Every line of the data needs to be returned exactly.

### [Input data]
******

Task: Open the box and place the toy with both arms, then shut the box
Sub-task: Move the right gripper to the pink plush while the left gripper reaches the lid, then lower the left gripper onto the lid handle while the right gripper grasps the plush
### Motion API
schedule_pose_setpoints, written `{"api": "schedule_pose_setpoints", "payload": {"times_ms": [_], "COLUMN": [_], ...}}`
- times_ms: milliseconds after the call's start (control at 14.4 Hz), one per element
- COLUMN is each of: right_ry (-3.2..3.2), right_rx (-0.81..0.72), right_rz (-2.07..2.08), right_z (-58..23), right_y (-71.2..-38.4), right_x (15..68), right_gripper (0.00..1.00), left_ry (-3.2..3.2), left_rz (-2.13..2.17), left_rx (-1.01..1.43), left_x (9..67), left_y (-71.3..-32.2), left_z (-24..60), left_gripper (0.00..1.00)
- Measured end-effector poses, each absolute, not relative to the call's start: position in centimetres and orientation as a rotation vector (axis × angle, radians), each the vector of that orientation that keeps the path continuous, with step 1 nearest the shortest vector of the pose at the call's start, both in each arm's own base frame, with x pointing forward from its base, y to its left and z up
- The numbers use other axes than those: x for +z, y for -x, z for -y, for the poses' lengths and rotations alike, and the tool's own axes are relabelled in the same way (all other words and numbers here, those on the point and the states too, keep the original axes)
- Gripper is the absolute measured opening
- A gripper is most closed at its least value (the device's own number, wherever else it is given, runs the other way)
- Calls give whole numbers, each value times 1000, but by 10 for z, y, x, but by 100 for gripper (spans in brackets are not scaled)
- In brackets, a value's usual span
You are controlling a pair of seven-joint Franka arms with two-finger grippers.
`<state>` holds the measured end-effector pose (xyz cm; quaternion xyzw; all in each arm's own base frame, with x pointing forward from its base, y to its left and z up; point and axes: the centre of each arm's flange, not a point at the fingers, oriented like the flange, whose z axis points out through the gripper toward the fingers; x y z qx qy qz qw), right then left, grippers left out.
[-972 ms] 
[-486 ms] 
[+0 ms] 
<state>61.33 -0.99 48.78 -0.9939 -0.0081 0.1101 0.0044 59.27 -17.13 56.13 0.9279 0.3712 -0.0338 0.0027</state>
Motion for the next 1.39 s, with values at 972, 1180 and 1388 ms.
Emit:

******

### [Task solution]
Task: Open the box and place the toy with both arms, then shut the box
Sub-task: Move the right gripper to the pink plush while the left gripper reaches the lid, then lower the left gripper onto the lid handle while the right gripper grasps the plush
### Motion API
schedule_pose_setpoints, written `{"api": "schedule_pose_setpoints", "payload": {"times_ms": [_], "COLUMN": [_], ...}}`
- times_ms: milliseconds after the call's start (control at 14.4 Hz), one per element
- COLUMN is each of: right_ry (-3.2..3.2), right_rx (-0.81..0.72), right_rz (-2.07..2.08), right_z (-58..23), right_y (-71.2..-38.4), right_x (15..68), right_gripper (0.00..1.00), left_ry (-3.2..3.2), left_rz (-2.13..2.17), left_rx (-1.01..1.43), left_x (9..67), left_y (-71.3..-32.2), left_z (-24..60), left_gripper (0.00..1.00)
- Measured end-effector poses, each absolute, not relative to the call's start: position in centimetres and orientation as a rotation vector (axis × angle, radians), each the vector of that orientation that keeps the path continuous, with step 1 nearest the shortest vector of the pose at the call's start, both in each arm's own base frame, with x pointing forward from its base, y to its left and z up
- The numbers use other axes than those: x for +z, y for -x, z for -y, for the poses' lengths and rotations alike, and the tool's own axes are relabelled in the same way (all other words and numbers here, those on the point and the states too, keep the original axes)
- Gripper is the absolute measured opening
- A gripper is most closed at its least value (the device's own number, wherever else it is given, runs the other way)
- Calls give whole numbers, each value times 1000, but by 10 for z, y, x, but by 100 for gripper (spans in brackets are not scaled)
- In brackets, a value's usual span
You are controlling a pair of seven-joint Franka arms with two-finger grippers.
`<state>` holds the measured end-effector pose (xyz cm; quaternion xyzw; all in each arm's own base frame, with x pointing forward from its base, y to its left and z up; point and axes: the centre of each arm's flange, not a point at the fingers, oriented like the flange, whose z axis points out through the gripper toward the fingers; x y z qx qy qz qw), right then left, grippers left out.
[-972 ms] 
[-486 ms] 
[+0 ms] 
<state>61.33 -0.99 48.78 -0.9939 -0.0081 0.1101 0.0044 59.27 -17.13 56.13 0.9279 0.3712 -0.0338 0.0027</state>
Motion for the next 1.39 s, with values at 972, 1180 and 1388 ms.
Emit:

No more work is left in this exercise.